Chika menganggukan kepala.
"Papah gak mau kasar lagi sama kamu. Dari kecil kamu memang kurang kasih sayang. Kami nitipin kamu ke nenekmu, sedangkan Firly, dia udah kenyang dengan buaian orangtua. Sekarang kamu hanya perlu tanggung jawab karena udah bantu adik kamu kabur."
Tia bingung dengan sikap suaminya. Seharusnya suaminya ini marah pada Chika. Firly kabur, lalu bagaimana dengan pernikahannya? Tamu undangan sudah berkumpul. Pasti keluarga Wijaya maupun keluarga dari Alfan akan menanggung malu yang luar biasa.
"Maafin Chika, Mah, Pah." Chika menunduk. Untuk saat ini, sifat biasanya yang tidak tahu sopan-santun sedang hilang entah ke mana.
"Tia, marahin Chika, mukulin Chika itu gak akan menyelesaikan masalah. Kita harus cari solusi supaya semua masalah ini selesai," kata Surya pada istrinya. Ia tahu istrinya ingin sikap tegas pada Chika.

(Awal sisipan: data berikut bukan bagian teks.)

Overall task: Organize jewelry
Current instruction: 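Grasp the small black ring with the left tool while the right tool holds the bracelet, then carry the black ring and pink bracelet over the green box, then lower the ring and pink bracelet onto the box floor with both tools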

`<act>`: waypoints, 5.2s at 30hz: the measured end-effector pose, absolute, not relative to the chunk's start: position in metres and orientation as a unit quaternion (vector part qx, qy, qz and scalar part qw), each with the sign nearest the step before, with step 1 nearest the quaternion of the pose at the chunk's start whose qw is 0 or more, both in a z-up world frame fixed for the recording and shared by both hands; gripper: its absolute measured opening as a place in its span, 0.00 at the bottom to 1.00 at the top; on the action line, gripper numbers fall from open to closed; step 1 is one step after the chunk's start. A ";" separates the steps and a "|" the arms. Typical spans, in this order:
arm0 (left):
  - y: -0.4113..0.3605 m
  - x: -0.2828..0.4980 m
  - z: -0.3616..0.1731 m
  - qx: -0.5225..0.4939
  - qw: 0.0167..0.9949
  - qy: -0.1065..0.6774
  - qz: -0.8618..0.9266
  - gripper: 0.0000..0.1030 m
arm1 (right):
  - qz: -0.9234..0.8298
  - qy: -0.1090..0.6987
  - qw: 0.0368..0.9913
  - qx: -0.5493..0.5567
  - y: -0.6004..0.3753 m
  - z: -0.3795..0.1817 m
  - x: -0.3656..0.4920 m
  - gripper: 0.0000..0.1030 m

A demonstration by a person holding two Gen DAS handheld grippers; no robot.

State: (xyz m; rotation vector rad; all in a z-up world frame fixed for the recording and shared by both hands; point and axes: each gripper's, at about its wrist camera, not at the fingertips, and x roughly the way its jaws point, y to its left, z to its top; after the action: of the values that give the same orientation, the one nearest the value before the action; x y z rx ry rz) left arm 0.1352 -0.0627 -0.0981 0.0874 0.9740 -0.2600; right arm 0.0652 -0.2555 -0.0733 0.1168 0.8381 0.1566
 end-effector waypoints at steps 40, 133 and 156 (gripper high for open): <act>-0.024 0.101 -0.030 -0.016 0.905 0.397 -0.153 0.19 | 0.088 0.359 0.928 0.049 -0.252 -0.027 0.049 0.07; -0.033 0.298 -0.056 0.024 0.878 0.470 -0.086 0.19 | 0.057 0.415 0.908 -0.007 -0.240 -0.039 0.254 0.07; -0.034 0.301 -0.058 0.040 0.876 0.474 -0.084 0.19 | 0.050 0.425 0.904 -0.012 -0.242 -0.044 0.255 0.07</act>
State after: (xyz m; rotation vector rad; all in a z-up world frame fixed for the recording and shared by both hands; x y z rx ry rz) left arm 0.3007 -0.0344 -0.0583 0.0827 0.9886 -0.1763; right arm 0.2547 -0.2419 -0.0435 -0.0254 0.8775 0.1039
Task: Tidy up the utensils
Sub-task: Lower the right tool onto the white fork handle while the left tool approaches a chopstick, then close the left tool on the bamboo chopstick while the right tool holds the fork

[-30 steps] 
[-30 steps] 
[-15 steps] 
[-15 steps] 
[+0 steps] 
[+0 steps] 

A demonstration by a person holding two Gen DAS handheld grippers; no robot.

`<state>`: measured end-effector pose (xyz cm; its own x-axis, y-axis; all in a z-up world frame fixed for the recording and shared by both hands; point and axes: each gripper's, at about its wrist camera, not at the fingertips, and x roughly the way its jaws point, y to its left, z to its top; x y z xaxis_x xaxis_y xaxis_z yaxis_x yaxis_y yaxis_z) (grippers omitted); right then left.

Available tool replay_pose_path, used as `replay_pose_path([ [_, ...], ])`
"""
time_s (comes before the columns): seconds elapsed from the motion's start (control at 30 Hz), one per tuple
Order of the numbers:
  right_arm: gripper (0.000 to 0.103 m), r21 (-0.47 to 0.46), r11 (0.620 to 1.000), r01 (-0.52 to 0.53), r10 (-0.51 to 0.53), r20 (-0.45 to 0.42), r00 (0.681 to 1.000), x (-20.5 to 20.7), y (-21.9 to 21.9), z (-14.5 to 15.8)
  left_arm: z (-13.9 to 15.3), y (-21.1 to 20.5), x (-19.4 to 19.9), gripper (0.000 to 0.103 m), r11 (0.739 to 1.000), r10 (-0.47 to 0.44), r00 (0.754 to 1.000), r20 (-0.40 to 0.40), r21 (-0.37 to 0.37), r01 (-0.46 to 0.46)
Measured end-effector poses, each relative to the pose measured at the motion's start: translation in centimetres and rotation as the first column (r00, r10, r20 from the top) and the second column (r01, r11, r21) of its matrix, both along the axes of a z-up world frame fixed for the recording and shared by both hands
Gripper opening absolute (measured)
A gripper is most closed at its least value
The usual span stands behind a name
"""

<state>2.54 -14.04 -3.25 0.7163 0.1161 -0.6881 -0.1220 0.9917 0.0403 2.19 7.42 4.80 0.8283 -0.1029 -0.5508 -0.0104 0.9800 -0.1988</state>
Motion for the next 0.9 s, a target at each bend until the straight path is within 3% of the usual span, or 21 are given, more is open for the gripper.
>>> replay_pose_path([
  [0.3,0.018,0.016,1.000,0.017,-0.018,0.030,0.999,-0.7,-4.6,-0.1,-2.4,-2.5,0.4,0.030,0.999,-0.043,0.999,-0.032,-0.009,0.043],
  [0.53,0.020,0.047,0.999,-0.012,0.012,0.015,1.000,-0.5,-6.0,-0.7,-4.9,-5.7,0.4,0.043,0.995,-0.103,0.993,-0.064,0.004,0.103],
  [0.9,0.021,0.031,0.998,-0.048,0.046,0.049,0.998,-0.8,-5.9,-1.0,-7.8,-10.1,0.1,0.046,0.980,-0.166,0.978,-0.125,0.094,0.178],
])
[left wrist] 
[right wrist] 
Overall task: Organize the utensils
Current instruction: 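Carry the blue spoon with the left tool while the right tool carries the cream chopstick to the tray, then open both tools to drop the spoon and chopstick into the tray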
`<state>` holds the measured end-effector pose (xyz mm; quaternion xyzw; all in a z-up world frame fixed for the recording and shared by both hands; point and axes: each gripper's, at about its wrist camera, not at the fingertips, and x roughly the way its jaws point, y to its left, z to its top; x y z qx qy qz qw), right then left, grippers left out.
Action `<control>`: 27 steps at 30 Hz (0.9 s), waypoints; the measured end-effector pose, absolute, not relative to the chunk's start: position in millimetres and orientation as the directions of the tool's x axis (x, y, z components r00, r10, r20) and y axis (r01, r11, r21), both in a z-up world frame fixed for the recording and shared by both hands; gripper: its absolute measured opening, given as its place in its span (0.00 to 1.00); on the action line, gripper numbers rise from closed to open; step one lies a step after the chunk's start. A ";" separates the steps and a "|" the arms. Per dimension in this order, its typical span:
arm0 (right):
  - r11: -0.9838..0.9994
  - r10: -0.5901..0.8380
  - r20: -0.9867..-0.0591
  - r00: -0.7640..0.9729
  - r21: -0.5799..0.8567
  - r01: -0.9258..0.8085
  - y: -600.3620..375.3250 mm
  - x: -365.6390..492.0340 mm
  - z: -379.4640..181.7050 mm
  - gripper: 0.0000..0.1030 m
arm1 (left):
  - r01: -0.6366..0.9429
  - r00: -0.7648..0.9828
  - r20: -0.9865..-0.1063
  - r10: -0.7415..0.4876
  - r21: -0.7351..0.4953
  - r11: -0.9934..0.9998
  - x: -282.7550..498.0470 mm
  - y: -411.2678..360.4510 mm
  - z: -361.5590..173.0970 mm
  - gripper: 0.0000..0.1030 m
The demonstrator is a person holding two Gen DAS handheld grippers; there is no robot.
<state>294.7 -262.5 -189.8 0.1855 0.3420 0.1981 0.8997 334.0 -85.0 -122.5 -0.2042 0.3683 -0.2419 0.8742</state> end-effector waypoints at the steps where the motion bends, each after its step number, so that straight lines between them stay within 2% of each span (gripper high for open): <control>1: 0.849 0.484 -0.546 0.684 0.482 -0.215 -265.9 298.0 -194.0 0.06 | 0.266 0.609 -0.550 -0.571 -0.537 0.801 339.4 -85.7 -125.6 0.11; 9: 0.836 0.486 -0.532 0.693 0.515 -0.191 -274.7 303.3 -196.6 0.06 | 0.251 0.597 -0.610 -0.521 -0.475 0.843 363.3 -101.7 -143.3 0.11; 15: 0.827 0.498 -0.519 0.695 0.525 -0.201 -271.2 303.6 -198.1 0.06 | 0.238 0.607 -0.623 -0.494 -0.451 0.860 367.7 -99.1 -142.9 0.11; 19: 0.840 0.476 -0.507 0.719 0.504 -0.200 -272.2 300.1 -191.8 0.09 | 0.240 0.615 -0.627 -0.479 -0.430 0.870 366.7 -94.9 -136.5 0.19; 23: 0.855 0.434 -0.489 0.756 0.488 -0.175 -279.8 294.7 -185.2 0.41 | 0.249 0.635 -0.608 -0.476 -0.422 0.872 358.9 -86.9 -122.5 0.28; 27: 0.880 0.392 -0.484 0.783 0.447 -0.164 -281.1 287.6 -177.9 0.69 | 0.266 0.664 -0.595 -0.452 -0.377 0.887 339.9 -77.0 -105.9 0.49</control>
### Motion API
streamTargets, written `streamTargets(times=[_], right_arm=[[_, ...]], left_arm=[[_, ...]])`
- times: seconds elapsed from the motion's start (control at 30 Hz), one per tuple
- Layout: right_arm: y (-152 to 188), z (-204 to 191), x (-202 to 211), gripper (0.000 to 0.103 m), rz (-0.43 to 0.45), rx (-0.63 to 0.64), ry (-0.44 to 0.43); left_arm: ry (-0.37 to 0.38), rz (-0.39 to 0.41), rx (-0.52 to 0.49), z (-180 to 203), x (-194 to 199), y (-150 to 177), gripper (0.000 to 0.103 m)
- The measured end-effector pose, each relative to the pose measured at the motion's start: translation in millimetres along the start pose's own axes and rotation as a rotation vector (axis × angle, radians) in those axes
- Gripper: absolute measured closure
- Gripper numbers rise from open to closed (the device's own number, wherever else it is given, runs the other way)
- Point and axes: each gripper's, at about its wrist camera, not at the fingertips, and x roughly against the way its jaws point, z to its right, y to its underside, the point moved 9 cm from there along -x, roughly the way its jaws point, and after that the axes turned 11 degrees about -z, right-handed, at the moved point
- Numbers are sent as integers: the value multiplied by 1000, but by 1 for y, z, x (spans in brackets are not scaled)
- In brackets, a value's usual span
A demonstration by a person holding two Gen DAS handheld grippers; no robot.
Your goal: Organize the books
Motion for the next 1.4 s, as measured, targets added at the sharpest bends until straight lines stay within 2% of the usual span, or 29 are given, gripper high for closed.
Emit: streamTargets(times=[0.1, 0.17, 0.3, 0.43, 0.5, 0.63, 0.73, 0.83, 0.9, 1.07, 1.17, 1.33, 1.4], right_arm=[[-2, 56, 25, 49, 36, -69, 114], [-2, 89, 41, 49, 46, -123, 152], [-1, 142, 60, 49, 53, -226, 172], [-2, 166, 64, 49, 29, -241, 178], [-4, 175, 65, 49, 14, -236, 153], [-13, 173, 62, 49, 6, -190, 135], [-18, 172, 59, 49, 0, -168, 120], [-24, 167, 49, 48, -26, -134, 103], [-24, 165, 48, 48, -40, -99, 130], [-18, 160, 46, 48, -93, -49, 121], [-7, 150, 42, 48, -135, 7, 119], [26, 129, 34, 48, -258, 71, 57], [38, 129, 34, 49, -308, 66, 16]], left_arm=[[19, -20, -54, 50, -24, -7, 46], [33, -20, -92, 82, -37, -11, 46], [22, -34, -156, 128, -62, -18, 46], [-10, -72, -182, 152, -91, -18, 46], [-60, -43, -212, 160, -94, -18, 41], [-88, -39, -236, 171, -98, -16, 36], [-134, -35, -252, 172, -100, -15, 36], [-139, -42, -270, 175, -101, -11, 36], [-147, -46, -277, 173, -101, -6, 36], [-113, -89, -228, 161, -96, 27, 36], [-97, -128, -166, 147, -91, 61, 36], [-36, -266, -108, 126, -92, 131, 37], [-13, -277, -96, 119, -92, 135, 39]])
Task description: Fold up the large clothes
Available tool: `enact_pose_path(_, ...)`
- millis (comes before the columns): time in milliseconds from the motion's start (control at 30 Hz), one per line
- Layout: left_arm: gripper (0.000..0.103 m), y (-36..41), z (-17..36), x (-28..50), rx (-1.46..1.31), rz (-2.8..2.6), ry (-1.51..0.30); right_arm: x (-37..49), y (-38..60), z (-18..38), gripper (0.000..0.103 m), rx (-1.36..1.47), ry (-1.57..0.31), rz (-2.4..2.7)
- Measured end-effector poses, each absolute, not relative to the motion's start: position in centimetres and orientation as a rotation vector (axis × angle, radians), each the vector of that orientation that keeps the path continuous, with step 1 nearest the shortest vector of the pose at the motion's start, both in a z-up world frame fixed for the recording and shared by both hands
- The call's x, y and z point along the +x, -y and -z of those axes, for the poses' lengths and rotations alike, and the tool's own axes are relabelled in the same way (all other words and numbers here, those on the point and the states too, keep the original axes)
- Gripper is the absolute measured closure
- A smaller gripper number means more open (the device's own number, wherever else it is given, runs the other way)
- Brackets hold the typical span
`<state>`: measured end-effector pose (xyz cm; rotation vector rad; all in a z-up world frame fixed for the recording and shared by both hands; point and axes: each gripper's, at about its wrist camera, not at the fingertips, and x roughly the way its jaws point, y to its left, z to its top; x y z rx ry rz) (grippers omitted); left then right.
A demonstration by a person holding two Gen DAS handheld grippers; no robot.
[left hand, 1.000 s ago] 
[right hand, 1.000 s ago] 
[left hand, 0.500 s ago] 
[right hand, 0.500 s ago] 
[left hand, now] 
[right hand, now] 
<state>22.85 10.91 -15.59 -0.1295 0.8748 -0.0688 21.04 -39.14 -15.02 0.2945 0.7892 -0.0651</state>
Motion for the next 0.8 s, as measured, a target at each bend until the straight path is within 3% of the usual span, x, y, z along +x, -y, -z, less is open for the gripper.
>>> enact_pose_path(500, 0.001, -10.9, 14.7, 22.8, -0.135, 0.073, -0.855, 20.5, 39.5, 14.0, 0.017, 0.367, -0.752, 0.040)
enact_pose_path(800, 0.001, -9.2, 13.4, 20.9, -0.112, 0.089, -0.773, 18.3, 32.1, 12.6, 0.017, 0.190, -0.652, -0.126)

Tia hanya diam. Yang dikatakan oleh suaminya ada benarnya juga.
"Lagian, seharusnya kita marah juga sama Firly. Kenapa dia harus kabur dari acara pernikahan. Kalau dia gak setuju sama perjodohan ini, kenapa dulu dia diem aja?"
Tia kembali merenungkan apa yang suaminya katakan. Setelah dipikir lagi, memang seharusnya ia tidak menyalahkan Chika seorang, di sini Firly lebih bersalah. Kini ia tersadar, selama ini ia telah pilih kasih pada putrinya.
"Terus, sekarang gimana, Mas?" tanya Tia.
"Kita harus omongin ini sama keluarga Alfan. Pasti mereka marah besar, tapi kita harus sabar. Ini memang kesalahan dari pihak kita." Surya mengusap punggung istrinya.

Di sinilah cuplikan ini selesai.